Assignment - Only one portion of the data is to be written out: from the line bearing "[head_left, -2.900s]" through the line bearing "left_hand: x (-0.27". Write it exactly as it appears.

Supplied records -
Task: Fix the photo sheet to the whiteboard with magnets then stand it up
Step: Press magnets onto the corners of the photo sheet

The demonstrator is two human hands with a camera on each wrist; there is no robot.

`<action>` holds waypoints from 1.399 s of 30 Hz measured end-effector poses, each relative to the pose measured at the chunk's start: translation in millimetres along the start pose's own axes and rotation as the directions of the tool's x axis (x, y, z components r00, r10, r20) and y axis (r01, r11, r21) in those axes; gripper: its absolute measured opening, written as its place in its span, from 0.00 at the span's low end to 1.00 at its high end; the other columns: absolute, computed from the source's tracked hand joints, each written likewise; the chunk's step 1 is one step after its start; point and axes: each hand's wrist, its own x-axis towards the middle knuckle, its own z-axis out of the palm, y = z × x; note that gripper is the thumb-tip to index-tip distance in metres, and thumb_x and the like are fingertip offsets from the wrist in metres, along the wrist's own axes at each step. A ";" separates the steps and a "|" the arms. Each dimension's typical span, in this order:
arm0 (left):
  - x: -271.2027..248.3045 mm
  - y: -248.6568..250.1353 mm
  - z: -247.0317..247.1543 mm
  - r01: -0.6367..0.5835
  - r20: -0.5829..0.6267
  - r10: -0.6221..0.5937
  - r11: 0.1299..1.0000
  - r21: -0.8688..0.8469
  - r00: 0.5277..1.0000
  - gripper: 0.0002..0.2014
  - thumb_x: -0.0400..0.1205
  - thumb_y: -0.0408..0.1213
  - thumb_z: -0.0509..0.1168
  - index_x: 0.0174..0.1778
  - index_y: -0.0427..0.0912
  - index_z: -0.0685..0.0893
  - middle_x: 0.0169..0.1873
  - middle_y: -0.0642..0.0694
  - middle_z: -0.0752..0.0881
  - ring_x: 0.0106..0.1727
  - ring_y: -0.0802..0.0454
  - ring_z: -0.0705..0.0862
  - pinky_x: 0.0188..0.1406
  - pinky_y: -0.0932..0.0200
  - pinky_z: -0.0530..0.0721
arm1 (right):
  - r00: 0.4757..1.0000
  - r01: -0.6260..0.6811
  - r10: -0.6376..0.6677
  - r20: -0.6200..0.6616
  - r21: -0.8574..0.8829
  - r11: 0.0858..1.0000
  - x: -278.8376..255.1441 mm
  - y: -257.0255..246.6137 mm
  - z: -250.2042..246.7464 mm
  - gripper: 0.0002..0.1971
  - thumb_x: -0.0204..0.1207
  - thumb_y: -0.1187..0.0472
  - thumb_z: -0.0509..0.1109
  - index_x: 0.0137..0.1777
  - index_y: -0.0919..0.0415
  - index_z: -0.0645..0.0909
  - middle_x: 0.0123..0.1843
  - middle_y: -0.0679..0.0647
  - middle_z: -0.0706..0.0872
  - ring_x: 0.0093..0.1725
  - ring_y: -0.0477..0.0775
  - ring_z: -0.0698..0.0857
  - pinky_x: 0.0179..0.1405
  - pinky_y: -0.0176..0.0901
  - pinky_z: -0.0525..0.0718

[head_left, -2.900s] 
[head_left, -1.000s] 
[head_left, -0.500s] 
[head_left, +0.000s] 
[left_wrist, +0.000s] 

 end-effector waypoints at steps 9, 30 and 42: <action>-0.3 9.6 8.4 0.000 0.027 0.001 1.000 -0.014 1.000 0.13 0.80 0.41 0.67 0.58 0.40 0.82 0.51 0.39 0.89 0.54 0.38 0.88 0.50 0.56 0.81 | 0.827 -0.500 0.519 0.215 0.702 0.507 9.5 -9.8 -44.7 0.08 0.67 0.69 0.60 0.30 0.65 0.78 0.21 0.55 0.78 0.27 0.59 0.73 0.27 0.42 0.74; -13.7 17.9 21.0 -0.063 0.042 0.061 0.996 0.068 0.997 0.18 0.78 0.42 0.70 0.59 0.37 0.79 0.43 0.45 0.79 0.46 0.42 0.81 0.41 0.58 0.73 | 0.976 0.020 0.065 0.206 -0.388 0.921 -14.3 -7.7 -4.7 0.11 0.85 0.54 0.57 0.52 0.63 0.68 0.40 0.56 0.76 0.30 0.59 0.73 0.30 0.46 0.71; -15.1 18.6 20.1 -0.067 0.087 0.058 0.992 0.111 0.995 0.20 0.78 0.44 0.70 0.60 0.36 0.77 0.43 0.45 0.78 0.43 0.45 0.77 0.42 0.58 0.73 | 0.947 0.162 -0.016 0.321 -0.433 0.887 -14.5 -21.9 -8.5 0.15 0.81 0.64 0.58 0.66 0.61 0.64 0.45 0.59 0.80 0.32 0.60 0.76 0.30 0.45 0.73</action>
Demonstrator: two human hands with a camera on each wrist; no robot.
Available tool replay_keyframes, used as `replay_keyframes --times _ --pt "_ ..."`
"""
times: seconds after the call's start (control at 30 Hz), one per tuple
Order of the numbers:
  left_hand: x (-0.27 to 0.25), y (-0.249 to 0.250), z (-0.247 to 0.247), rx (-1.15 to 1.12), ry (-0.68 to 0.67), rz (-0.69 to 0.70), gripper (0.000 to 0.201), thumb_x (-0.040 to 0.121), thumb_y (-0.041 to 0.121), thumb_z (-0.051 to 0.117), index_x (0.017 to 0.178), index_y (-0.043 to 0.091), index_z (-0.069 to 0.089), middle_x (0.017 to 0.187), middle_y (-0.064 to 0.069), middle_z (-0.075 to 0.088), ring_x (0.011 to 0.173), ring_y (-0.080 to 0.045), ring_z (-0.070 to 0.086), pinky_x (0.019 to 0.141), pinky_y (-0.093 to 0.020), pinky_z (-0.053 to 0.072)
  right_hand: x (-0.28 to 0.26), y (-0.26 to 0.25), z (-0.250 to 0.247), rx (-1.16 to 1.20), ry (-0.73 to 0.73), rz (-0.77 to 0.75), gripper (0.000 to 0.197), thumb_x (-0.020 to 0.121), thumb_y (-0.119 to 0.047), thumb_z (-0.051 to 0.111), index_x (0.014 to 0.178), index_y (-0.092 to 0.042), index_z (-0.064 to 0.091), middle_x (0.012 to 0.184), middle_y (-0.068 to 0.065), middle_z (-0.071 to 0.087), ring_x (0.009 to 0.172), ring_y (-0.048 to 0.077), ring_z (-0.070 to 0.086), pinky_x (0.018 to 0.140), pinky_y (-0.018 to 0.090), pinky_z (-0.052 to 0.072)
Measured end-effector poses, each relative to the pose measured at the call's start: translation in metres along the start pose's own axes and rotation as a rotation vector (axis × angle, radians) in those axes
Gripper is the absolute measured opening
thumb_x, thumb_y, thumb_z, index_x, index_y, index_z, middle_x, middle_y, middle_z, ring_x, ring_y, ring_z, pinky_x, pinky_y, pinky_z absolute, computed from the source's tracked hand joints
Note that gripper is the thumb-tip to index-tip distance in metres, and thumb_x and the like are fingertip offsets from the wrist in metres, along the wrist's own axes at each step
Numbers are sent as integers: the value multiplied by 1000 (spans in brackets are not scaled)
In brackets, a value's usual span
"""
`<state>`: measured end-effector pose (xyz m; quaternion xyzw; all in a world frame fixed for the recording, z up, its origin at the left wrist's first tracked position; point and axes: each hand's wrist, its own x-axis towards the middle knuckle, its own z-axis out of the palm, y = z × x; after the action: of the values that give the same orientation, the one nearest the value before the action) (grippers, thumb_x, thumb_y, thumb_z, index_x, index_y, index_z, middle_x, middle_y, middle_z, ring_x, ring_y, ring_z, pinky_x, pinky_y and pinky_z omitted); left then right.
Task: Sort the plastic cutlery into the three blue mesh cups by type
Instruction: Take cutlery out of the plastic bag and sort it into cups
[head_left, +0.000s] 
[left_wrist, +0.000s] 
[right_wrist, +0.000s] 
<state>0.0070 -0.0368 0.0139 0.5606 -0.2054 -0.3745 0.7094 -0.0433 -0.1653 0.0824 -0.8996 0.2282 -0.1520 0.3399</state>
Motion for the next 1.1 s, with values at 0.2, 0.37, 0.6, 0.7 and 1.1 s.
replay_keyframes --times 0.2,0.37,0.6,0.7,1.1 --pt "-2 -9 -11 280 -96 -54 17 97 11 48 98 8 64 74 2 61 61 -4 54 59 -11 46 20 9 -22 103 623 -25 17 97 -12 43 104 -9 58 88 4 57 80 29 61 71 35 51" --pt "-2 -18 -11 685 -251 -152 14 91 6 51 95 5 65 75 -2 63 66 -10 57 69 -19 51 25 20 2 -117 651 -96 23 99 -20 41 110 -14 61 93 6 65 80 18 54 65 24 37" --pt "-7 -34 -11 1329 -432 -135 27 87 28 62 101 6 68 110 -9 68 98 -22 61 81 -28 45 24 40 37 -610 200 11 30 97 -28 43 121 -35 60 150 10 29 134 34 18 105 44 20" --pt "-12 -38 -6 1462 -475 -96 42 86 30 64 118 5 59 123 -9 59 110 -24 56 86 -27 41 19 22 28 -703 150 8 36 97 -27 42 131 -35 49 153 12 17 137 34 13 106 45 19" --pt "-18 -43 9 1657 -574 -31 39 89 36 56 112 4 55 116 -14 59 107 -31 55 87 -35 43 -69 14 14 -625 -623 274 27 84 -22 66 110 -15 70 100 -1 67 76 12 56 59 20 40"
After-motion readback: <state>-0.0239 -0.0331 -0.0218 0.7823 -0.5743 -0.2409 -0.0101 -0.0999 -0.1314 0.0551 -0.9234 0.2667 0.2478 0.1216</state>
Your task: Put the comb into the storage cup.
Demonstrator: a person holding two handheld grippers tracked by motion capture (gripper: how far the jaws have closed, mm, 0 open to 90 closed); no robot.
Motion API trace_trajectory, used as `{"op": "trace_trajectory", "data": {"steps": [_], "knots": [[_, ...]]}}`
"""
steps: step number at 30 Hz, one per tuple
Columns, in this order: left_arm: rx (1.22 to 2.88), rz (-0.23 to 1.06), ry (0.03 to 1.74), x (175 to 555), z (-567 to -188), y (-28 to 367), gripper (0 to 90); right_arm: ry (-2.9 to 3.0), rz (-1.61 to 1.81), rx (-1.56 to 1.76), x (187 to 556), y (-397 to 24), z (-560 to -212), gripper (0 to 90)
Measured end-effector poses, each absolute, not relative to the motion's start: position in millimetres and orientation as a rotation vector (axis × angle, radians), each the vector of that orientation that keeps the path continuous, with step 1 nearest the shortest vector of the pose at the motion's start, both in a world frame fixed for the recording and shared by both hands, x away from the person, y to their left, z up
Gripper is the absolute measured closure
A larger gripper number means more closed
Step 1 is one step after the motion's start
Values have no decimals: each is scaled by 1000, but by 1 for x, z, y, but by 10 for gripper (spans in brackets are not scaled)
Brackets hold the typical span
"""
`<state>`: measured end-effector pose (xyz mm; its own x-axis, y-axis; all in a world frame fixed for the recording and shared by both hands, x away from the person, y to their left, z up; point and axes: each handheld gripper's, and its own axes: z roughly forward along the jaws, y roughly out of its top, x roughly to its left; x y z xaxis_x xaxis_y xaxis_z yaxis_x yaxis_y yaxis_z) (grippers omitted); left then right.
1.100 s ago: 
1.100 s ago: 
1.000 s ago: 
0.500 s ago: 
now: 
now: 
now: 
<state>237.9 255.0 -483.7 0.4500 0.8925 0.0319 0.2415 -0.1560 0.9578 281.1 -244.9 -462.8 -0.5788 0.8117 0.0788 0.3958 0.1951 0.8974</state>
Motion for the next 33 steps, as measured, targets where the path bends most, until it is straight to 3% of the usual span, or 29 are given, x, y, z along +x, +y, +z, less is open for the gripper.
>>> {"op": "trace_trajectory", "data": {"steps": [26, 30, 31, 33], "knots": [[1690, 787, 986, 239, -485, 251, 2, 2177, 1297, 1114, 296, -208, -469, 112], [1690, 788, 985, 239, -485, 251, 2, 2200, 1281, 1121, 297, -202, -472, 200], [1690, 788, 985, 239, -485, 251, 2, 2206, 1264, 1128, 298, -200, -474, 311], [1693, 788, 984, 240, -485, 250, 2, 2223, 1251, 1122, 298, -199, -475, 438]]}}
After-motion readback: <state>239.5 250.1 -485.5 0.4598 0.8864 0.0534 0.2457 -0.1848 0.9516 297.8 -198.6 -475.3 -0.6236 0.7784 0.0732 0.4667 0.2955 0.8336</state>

Answer section -
[head_left, -2.900s] 
[head_left, -1.000s] 
[head_left, -0.500s] 
[head_left, +0.000s] 
[left_wrist, +0.000s] 

 end-effector waypoints at steps 9, 30 and 42: <action>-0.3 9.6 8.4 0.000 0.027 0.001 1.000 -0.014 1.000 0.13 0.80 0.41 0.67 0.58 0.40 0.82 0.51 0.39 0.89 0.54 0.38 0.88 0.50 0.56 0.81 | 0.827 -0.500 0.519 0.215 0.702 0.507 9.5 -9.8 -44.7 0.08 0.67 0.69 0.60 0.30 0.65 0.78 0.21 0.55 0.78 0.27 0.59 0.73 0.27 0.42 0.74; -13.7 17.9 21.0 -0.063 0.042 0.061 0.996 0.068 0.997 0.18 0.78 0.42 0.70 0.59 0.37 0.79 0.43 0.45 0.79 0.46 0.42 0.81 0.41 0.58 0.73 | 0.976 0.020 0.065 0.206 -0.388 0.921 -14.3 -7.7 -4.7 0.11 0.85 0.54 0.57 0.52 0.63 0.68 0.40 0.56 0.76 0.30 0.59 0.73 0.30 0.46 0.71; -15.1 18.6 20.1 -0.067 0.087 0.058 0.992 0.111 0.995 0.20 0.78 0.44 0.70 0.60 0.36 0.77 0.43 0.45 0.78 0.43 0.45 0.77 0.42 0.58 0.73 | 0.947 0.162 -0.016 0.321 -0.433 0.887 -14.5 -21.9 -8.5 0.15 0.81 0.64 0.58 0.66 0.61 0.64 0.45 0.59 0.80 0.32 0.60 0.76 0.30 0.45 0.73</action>
Demonstrator: two human hands with a camera on each wrist; no robot.
Available tool replay_keyframes, used as `replay_keyframes --times _ --pt "_ ..."`
"""
times: seconds after the call's start (control at 30 Hz), one per tuple
Order of the numbers:
  left_hand: x (-0.27 to 0.25), y (-0.249 to 0.250), z (-0.247 to 0.247), rx (-1.15 to 1.12), ry (-0.68 to 0.67), rz (-0.69 to 0.70), gripper (0.000 to 0.201), thumb_x (-0.040 to 0.121), thumb_y (-0.041 to 0.121), thumb_z (-0.051 to 0.117), index_x (0.017 to 0.178), index_y (-0.043 to 0.091), index_z (-0.069 to 0.089), middle_x (0.017 to 0.187), middle_y (-0.064 to 0.069), middle_z (-0.075 to 0.088), ring_x (0.011 to 0.173), ring_y (-0.080 to 0.045), ring_z (-0.070 to 0.086), pinky_x (0.019 to 0.141), pinky_y (-0.093 to 0.020), pinky_z (-0.053 to 0.072)

That completes the response.